WORK TO COMPLETE →
Pull every line containing "counter" from the entries.

____ AVAILABLE DATA

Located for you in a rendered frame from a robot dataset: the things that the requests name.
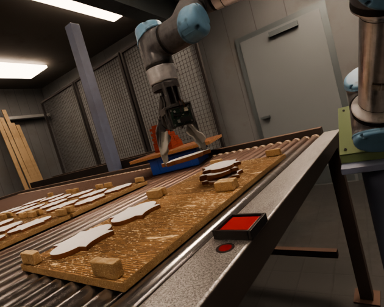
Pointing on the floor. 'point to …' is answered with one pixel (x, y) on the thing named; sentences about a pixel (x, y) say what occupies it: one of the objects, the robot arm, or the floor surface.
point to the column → (381, 210)
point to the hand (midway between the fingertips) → (185, 157)
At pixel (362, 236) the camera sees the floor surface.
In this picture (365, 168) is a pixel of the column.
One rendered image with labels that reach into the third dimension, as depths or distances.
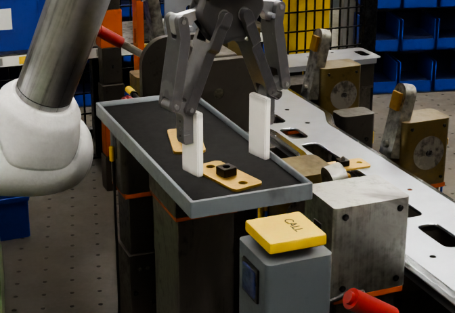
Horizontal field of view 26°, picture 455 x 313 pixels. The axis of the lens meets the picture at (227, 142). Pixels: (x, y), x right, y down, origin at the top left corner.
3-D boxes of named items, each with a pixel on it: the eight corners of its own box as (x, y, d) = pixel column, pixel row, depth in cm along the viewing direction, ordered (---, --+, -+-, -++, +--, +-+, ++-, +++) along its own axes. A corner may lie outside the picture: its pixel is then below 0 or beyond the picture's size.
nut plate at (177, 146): (206, 152, 114) (206, 143, 114) (173, 154, 114) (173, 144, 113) (197, 129, 122) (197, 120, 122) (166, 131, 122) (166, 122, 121)
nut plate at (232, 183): (263, 184, 105) (264, 174, 105) (235, 192, 103) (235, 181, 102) (218, 162, 111) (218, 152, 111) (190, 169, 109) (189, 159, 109)
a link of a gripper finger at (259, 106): (248, 92, 108) (254, 91, 108) (248, 152, 110) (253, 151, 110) (265, 99, 105) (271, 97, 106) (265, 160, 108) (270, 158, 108)
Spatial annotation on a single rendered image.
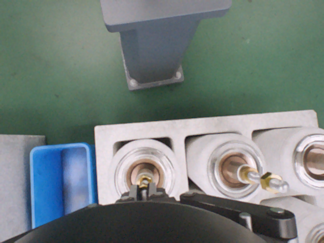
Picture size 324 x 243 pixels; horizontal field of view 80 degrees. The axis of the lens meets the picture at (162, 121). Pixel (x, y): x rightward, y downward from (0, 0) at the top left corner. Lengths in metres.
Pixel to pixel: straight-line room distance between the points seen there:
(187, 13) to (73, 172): 0.43
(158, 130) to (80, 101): 0.27
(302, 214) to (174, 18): 0.31
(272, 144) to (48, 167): 0.43
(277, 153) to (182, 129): 0.14
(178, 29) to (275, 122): 0.23
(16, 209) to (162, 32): 0.40
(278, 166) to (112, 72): 0.42
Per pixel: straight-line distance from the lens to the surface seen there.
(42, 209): 0.47
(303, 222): 0.35
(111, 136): 0.33
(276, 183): 0.20
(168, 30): 0.29
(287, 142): 0.32
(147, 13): 0.24
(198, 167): 0.27
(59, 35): 0.61
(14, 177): 0.46
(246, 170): 0.24
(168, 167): 0.25
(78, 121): 0.53
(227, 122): 0.35
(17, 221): 0.48
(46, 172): 0.48
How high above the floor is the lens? 0.50
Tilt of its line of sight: 83 degrees down
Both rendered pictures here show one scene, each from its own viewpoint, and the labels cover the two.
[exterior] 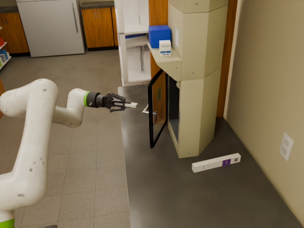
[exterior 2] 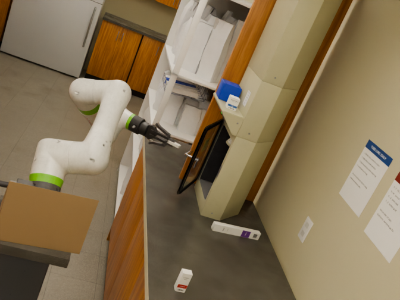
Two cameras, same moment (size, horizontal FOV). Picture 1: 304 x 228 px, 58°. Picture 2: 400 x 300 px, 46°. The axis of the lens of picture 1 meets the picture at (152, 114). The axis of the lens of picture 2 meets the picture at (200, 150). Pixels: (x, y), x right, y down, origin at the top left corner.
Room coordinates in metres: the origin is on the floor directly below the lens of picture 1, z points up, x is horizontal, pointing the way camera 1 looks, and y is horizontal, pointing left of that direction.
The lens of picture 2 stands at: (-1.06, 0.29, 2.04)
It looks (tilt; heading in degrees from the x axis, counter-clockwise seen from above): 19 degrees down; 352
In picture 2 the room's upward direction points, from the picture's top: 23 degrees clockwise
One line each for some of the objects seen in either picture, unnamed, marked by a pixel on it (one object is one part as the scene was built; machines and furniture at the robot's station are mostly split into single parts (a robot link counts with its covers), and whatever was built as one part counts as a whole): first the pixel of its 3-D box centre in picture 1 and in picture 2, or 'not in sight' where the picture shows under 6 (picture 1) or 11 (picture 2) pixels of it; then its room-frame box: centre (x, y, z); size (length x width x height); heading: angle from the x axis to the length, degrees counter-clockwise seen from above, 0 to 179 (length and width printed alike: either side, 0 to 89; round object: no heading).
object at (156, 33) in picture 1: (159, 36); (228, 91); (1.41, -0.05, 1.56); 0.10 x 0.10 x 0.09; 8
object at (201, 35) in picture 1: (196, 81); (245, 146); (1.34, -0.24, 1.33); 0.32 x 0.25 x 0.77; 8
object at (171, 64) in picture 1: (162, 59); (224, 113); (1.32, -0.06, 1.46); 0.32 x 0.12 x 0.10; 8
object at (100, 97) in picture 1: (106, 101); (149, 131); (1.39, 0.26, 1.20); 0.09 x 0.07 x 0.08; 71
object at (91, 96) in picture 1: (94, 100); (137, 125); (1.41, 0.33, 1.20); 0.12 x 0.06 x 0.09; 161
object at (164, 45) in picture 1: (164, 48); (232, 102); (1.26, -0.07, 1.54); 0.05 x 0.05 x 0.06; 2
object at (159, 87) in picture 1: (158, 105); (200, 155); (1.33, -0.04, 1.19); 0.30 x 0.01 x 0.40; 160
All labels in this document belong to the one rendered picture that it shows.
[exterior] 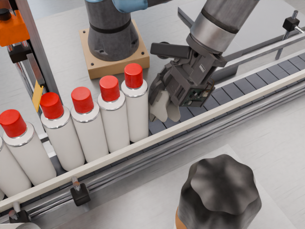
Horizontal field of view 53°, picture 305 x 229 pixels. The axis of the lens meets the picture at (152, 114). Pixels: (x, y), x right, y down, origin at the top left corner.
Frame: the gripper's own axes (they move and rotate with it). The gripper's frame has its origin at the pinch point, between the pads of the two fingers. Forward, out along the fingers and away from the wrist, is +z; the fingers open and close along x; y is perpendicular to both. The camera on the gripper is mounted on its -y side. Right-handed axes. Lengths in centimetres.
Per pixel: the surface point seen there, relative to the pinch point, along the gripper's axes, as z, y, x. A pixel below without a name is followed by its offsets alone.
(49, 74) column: 0.0, -11.8, -19.7
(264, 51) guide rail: -18.9, -2.8, 27.5
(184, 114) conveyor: 0.2, -0.1, 10.5
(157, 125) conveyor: 3.9, -0.5, 4.0
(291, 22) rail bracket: -26.5, -8.4, 39.0
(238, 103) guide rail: -8.2, 4.8, 18.8
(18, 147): 4.5, 3.0, -27.9
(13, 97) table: 22.6, -30.5, -18.3
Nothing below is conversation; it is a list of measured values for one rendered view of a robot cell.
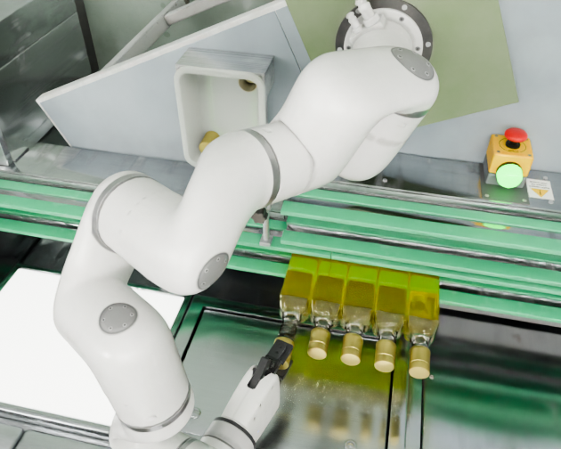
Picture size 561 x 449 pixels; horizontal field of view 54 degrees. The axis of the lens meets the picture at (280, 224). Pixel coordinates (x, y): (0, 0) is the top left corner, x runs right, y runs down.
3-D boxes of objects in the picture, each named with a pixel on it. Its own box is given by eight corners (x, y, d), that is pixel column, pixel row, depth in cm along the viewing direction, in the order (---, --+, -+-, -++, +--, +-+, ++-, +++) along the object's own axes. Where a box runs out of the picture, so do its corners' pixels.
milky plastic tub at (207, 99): (198, 143, 121) (184, 167, 115) (187, 46, 106) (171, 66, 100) (274, 153, 119) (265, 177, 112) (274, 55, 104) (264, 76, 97)
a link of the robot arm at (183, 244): (212, 112, 60) (89, 136, 50) (304, 151, 52) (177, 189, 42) (209, 223, 66) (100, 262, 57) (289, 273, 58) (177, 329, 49)
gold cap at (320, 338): (310, 338, 98) (305, 358, 95) (311, 325, 96) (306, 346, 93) (329, 341, 98) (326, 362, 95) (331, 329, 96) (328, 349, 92)
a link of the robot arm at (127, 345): (256, 345, 64) (180, 286, 73) (225, 201, 51) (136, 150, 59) (140, 444, 56) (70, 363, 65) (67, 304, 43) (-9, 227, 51)
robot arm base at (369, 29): (321, 16, 88) (301, 59, 77) (391, -26, 82) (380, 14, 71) (368, 93, 95) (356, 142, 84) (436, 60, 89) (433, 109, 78)
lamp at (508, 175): (492, 179, 103) (493, 189, 101) (499, 159, 100) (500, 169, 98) (517, 183, 102) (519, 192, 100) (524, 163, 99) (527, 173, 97)
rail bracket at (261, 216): (267, 218, 114) (251, 260, 104) (265, 150, 102) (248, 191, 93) (281, 220, 113) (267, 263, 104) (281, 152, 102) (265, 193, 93)
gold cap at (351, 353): (342, 343, 97) (338, 363, 94) (344, 330, 95) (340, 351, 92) (361, 346, 97) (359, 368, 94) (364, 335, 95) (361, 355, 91)
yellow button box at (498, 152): (482, 161, 109) (484, 183, 104) (491, 129, 104) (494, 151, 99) (519, 166, 108) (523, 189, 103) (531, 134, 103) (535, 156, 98)
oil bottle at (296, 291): (298, 247, 118) (276, 324, 102) (298, 227, 114) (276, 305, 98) (324, 250, 117) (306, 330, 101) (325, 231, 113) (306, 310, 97)

________

REPLY TO THE EXERCISE →
It looks (tilt; heading in degrees from the x axis, counter-clockwise seen from above): 19 degrees down; 352
One line each for some of the objects seen in either picture, unnamed, marked by a pixel on it (one object is one part as the scene was built; machines and furniture at the robot's station are mostly split into single parts (a robot link counts with its covers), and whatever was built as one part counts as a whole): first the pixel of its 3-D box centre in picture 1 and in picture 2, or 'not in sight' where the picture shows under 6 (picture 1) or 11 (picture 2) pixels of it; then its room-frame box: centre (x, y, z); size (length x width x height); heading: angle from the x axis to the length, degrees counter-clockwise seen from above, 0 to 179 (length and width printed alike: either side, 0 to 89; round object: no heading).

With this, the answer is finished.